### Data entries
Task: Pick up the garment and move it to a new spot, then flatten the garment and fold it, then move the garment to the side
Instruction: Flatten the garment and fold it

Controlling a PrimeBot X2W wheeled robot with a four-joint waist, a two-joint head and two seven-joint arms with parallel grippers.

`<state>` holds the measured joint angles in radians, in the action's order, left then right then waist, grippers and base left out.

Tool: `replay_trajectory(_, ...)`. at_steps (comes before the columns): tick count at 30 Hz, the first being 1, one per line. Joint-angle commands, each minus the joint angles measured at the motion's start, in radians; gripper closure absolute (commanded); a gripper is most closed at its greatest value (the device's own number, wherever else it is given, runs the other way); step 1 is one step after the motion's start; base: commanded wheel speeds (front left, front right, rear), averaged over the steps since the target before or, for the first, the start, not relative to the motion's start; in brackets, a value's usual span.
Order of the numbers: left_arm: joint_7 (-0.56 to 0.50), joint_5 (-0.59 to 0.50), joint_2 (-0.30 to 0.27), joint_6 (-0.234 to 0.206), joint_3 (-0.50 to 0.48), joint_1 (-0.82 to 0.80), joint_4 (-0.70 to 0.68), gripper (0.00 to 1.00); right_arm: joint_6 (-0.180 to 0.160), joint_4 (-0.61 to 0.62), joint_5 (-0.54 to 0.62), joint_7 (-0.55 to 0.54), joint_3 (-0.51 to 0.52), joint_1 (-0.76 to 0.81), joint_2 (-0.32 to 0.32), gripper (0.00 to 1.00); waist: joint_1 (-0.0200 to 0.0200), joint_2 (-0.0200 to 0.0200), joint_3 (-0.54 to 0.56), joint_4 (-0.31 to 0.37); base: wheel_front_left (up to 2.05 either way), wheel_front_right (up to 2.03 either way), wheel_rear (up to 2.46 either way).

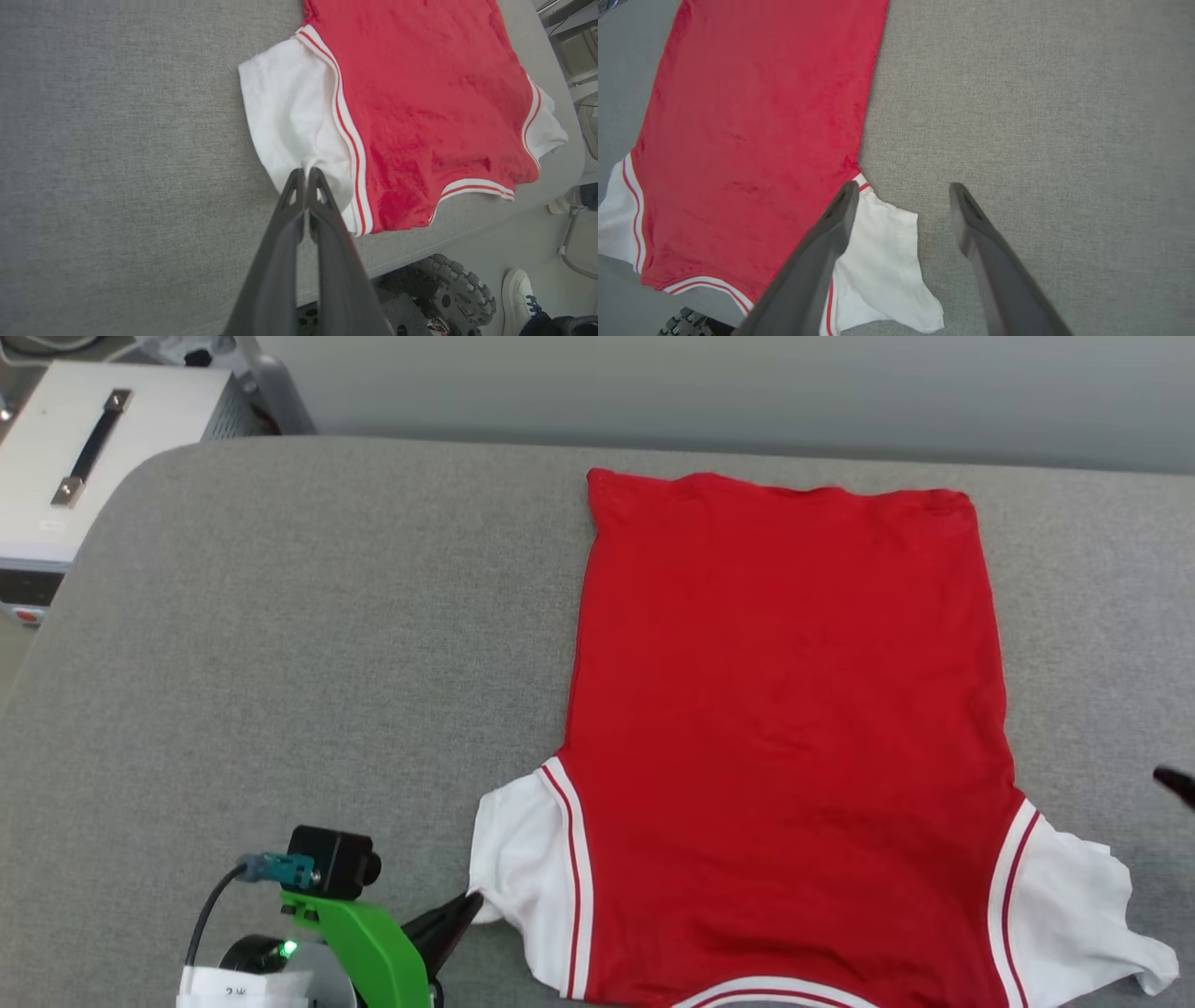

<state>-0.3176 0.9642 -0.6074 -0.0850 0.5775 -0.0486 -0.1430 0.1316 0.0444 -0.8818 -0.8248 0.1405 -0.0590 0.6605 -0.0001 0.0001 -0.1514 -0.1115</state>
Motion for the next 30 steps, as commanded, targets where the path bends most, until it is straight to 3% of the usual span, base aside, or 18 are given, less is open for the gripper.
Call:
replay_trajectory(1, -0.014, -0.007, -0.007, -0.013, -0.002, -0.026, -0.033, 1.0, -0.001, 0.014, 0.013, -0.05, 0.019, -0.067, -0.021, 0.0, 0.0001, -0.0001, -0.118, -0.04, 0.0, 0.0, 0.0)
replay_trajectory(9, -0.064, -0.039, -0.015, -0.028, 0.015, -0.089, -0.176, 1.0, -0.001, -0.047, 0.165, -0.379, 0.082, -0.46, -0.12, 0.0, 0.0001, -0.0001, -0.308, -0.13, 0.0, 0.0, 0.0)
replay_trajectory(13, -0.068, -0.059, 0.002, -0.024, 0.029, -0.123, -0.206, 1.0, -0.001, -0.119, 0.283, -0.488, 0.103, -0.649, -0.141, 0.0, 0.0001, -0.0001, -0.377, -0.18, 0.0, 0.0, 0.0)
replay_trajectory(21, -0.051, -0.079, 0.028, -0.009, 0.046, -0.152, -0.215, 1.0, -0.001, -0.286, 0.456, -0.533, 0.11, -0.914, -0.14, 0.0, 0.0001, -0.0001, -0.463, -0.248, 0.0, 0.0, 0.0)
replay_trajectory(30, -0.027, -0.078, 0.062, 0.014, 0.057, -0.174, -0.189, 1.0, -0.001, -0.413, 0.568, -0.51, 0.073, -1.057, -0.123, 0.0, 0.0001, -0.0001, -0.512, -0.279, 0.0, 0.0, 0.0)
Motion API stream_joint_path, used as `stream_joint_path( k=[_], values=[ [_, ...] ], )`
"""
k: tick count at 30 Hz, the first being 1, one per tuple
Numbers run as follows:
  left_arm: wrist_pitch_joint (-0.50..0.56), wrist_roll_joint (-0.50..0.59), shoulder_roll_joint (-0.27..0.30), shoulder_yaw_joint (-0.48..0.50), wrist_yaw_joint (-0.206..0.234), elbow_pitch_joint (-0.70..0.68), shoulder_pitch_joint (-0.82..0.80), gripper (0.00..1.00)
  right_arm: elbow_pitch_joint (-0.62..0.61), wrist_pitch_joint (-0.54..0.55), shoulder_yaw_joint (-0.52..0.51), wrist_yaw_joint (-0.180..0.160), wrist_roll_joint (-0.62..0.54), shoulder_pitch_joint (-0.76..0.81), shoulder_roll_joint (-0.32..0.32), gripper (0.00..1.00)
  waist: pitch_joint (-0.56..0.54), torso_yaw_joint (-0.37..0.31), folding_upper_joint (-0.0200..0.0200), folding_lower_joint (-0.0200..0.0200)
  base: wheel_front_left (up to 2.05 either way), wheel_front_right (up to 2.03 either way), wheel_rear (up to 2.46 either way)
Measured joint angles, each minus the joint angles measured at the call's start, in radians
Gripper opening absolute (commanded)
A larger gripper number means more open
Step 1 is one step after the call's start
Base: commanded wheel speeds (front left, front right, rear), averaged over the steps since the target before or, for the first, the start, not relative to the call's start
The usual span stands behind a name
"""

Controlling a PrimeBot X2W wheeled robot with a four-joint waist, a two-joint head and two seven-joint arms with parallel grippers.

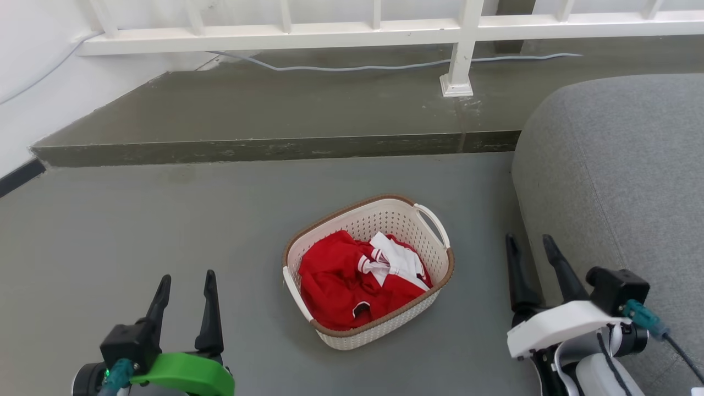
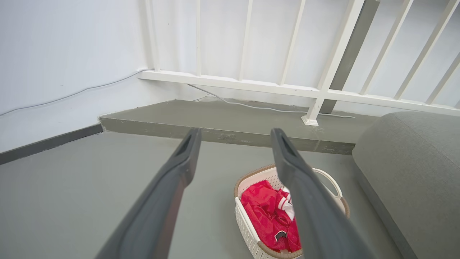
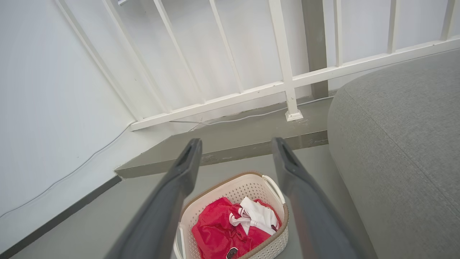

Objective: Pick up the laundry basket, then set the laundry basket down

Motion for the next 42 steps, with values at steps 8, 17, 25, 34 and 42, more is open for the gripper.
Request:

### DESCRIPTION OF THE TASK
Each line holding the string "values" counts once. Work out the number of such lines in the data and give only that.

### EXERCISE ANSWER
2